L’authenticité n’est plus seulement une vertu morale s’affirmant dans l’opposition radicale à la banalité quotidienne et marchande : elle s’impose comme une exigence portant sur les manières de consommer. Désormais, il s’agit d’être soi jusque et y compris dans l’alimentation, les voyages, le vêtir, la beauté, la décoration. Tous les domaines sont peu ou prou concernés: on mange, on décore son appartement, on s’habille, on voyage, moins en s’attachant à être comme les autres qu’en cherchant à coïncider avec ce qui nous convient. L’ époque est à l’individualisation des pratiques alimentaires: les horaires, les menus, les lieux où manger reposent sur des choix personnels et non plus des prescriptions collectives. A quoi s’ajoute le fait que le mangeur contemporain est en quête d’aliments naturels, bio, authentiques. Le choix des produits écologiques et locaux traduit certes le souci prédominant de la santé mais aussi la volonté d’être un consommateur-citoyen, un « consom’acteur » reprenant le pouvoir sur son mode d’existence et dont les actes expriment ses valeurs, ses convictions. De plus en plus, les touristes sont à l’affût de voyages « vrais », de destinations qui échappent aux circuits stéréotypés du tourisme de masse. Les valeurs individualistes et la révolution numérique ont permis l’émergence de touristes plus autonomes, dont les demandes sont personnalisées et diversifiées, et qui désirent construire leurs vacances en fonction de leurs goûts singuliers. Même la mode, traditionnellement associée au conformisme, enregistre l’onde de choc de l’idéal d’adéquation à soi. On ne choisit plus un modèle parce « c’est à la mode », mais parce qu’il nous plaît, qu’il « nous va ». La nouvelle relation au vêtement qui se déploie privilégie l’accord avec le soi personnel plutôt que la stricte conformité avec la dernière mode.
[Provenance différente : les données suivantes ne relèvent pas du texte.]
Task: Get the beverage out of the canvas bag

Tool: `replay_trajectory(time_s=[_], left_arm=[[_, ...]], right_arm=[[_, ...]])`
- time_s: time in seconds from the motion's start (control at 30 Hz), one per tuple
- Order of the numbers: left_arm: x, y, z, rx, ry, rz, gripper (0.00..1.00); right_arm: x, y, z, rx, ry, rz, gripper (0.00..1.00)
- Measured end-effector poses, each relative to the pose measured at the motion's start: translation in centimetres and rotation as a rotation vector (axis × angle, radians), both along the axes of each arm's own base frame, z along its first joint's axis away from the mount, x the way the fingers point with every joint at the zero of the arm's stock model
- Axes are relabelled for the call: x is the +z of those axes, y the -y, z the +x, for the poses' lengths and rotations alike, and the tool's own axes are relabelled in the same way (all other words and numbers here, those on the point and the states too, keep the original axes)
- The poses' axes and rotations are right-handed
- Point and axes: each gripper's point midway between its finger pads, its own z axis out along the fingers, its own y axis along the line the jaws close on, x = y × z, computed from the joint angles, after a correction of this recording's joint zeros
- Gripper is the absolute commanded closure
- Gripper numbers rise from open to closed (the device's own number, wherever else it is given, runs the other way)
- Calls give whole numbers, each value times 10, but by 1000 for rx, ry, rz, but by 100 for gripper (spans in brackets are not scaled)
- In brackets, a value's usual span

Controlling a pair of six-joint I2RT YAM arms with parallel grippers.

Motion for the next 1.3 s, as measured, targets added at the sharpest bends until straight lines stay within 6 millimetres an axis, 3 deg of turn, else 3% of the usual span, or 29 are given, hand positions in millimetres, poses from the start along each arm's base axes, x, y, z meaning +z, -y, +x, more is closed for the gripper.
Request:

Quelle serait selon vous une authenticité salutaire et souhaitable qui évite les excès que vous soulevez?
Nous avons à éviter de tomber dans les impasses de l’authenticité libertaire, celle de la contre-culture qui refusait toutes les contraintes collectives au nom de la liberté et de la spontanéité. L’ authenticité souhaitable est celle qui ne tourne pas le dos au travail, à l’effort, à l’innovation technoscientifique, à une éducation exigeante, à la responsabilité sociale. Si l’authenticité est une valeur, elle n’est ni la seule ni la valeur suprême. Qui est le plus respectable: un fanatique de bonne foi ou un humaniste conformiste? Vaut-il mieux un chirurgien cupide mais ultraperformant ou un chirurgien désintéressé mais dont les compétences sont moindres? Tout ce qui est conventionnel n’est pas dépourvu de valeur: cela permet, ce qui n’est pas peu, la civilité des moeurs, une certaine aménité de la vie sociale. L’ altruisme, la solidarité, la bienveillance, la tolérance, la responsabilité des actes mesurés, la justice sociale sont plus souhaitables, plus estimables que l’authenticité. Etre sincère est certes louable mais seulement dans certaines circonstances et pas de n’importe quelle manière. D’autres principes existent, dont l’importance pour construire une vie individuelle et collective souhaitable, l’emportent de beaucoup sur l’authenticité. Tout ce qui est authentique n’est pas nécessairement bon, et tout ce qui est inauthentique n’est pas à excommunier. Nous devons relativiser la valeur d’authenticité qui, sur nombre de points, n’est pas en mesure d’apporter les solutions effectives aux périls qui montent.
(1) Le Sacre de l’authenticité, par Gilles Lipovetsky, Gallimard, 432 p.